The legacy of Unit 731 would be felt in both superpowers as well as in East Asia. On the American side, surviving Unit 731 research contributed to the establishment of an American biological weapons program at Fort Detrick, Maryland. Research into biological weapons would cease in 1969, but the germ research laboratories would not close until 2019. On the Soviet side, post-war biological weapons research was conducted under Lavrentiy Beria, the head of the Soviet secret police. During the Korean War, Communist China and North Korea would allege that the United States conducted biological warfare, using plague akin to Unit 731, however, these allegations are heavily challenged by evidence from Russian sources strongly suggesting the accusations to have been an anti-American disinformation campaign, and as such the veracity of these claims is still subject to heavy contention by historians. Years later, in 1979, anthrax was accidentally released in the Soviet city of Sverdlovsk from a bioweapons research facility, itself built based on research gathered from Unit 731, resulting in at least a hundred deaths according to official sources.

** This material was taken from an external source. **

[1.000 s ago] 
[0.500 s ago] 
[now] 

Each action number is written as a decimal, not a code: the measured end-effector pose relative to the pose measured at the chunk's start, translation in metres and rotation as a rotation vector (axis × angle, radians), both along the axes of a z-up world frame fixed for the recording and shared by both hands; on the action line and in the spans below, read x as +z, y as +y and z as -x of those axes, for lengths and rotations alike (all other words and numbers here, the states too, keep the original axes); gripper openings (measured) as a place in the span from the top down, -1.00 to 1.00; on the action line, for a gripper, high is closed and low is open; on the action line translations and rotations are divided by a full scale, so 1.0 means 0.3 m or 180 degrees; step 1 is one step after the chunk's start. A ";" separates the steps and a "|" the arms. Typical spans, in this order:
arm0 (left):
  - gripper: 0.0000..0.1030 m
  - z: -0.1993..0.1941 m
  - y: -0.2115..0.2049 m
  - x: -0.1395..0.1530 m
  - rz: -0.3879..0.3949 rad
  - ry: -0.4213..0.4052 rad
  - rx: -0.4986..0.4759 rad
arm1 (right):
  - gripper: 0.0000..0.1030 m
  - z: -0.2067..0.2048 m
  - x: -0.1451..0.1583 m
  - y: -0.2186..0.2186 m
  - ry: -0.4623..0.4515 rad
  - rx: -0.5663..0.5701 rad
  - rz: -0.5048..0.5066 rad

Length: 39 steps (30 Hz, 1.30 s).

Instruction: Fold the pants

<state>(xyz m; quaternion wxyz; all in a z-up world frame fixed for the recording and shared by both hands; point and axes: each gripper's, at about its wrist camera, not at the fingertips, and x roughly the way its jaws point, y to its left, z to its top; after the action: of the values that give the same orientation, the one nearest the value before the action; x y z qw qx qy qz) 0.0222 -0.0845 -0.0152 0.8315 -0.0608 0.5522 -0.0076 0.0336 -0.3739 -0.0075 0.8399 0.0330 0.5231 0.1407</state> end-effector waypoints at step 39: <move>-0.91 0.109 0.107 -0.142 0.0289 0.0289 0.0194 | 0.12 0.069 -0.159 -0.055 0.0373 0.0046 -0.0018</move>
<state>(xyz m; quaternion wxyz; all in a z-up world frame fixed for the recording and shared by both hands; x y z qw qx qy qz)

Meanwhile, Unit 731 itself continues to be scrutinised, especially in the highly charged nationalist environment of modern East Asia as China and both Koreas continue to press claims for apologies and compensation while the Japanese government denies or downplays its actions. Former personnel, for their part, have come forward admitting their involvement and apologising to victims and their kin, but as the legitimate grievances of victims have been co-opted to fuel nationalism and xenophobia on both sides, it seems that their hopes for a resolution may be just as distant as they were half a century ago.